■ **What to do**: Print the data exactly as it appears, keeping every word.

■ **Data excerpt**:
━━━━━━━━

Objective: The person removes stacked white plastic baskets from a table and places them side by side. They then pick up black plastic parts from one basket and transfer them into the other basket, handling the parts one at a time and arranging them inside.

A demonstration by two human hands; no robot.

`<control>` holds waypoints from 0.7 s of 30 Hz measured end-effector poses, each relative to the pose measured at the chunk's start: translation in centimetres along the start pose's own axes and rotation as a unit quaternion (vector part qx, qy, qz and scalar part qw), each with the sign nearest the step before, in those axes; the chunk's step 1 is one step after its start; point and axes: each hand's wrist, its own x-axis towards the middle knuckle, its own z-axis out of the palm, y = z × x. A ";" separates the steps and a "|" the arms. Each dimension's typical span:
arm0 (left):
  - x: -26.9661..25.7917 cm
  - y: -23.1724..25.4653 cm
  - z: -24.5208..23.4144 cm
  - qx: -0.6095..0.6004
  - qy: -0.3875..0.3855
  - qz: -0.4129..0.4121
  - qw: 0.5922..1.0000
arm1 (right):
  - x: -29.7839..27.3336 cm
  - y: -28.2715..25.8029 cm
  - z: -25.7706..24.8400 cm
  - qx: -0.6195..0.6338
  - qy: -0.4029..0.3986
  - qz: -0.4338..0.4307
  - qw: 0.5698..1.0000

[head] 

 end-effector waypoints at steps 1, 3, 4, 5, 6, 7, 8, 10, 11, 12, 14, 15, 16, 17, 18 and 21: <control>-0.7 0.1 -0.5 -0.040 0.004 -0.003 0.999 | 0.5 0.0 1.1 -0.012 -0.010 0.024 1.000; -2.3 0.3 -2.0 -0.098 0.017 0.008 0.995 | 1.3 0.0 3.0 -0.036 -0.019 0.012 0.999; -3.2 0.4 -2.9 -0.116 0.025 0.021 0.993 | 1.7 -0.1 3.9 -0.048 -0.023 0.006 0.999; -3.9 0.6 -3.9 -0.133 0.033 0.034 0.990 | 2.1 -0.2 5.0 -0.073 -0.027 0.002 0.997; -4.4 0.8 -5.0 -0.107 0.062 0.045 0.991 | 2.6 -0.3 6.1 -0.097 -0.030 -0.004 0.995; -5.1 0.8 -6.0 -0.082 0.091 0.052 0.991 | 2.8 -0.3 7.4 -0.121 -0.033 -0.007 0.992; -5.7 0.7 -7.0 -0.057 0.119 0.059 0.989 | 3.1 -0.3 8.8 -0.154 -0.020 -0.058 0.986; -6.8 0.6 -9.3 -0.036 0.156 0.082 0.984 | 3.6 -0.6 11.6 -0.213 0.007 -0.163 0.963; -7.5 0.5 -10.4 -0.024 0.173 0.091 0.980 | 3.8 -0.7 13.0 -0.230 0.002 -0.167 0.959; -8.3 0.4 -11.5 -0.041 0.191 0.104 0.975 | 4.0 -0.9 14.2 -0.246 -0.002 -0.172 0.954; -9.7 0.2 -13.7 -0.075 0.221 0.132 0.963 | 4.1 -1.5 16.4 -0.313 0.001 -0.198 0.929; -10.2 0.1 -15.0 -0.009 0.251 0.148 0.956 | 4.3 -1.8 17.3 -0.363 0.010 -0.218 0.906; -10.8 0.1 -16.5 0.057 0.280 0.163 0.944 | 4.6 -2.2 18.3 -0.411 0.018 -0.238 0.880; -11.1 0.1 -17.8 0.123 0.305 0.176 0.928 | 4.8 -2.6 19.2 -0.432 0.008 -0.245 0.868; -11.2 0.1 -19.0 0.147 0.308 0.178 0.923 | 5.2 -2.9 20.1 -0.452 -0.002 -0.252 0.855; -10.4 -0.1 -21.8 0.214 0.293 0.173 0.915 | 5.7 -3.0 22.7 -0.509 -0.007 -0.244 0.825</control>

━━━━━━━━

■ **Your response**:
Objective: The person removes stacked white plastic baskets from a table and places them side by side. They then pick up black plastic parts from one basket and transfer them into the other basket, handling the parts one at a time and arranging them inside.

A demonstration by two human hands; no robot.

`<control>` holds waypoints from 0.7 s of 30 Hz measured end-effector poses, each relative to the pose measured at the chunk's start: translation in centimetres along the start pose's own axes and rotation as a unit quaternion (vector part qx, qy, qz and scalar part qw), each with the sign nearest the step before, in those axes; the chunk's step 1 is one step after its start; point and axes: each hand's wrist, its own x-axis towards the middle knuckle, its own z-axis out of the palm, y = z × x. A ";" separates the steps and a "|" the arms. Each dimension's typical span:
arm0 (left):
  - x: -26.9661..25.7917 cm
  - y: -23.1724..25.4653 cm
  - z: -24.5208..23.4144 cm
  - qx: -0.6095..0.6004
  - qy: -0.3875..0.3855
  - qz: -0.4129..0.4121
  - qw: 0.5922..1.0000
arm1 (right):
  - x: -29.7839..27.3336 cm
  - y: -28.2715..25.8029 cm
  - z: -25.7706..24.8400 cm
  - qx: -0.6195..0.6338
  - qy: -0.4029..0.3986
  - qz: -0.4338..0.4307
  - qw: 0.5698..1.0000

[head] 

 end-effector waypoints at steps 1, 3, 4, 5, 6, 7, 8, 10, 11, 12, 14, 15, 16, 17, 18 and 21: <control>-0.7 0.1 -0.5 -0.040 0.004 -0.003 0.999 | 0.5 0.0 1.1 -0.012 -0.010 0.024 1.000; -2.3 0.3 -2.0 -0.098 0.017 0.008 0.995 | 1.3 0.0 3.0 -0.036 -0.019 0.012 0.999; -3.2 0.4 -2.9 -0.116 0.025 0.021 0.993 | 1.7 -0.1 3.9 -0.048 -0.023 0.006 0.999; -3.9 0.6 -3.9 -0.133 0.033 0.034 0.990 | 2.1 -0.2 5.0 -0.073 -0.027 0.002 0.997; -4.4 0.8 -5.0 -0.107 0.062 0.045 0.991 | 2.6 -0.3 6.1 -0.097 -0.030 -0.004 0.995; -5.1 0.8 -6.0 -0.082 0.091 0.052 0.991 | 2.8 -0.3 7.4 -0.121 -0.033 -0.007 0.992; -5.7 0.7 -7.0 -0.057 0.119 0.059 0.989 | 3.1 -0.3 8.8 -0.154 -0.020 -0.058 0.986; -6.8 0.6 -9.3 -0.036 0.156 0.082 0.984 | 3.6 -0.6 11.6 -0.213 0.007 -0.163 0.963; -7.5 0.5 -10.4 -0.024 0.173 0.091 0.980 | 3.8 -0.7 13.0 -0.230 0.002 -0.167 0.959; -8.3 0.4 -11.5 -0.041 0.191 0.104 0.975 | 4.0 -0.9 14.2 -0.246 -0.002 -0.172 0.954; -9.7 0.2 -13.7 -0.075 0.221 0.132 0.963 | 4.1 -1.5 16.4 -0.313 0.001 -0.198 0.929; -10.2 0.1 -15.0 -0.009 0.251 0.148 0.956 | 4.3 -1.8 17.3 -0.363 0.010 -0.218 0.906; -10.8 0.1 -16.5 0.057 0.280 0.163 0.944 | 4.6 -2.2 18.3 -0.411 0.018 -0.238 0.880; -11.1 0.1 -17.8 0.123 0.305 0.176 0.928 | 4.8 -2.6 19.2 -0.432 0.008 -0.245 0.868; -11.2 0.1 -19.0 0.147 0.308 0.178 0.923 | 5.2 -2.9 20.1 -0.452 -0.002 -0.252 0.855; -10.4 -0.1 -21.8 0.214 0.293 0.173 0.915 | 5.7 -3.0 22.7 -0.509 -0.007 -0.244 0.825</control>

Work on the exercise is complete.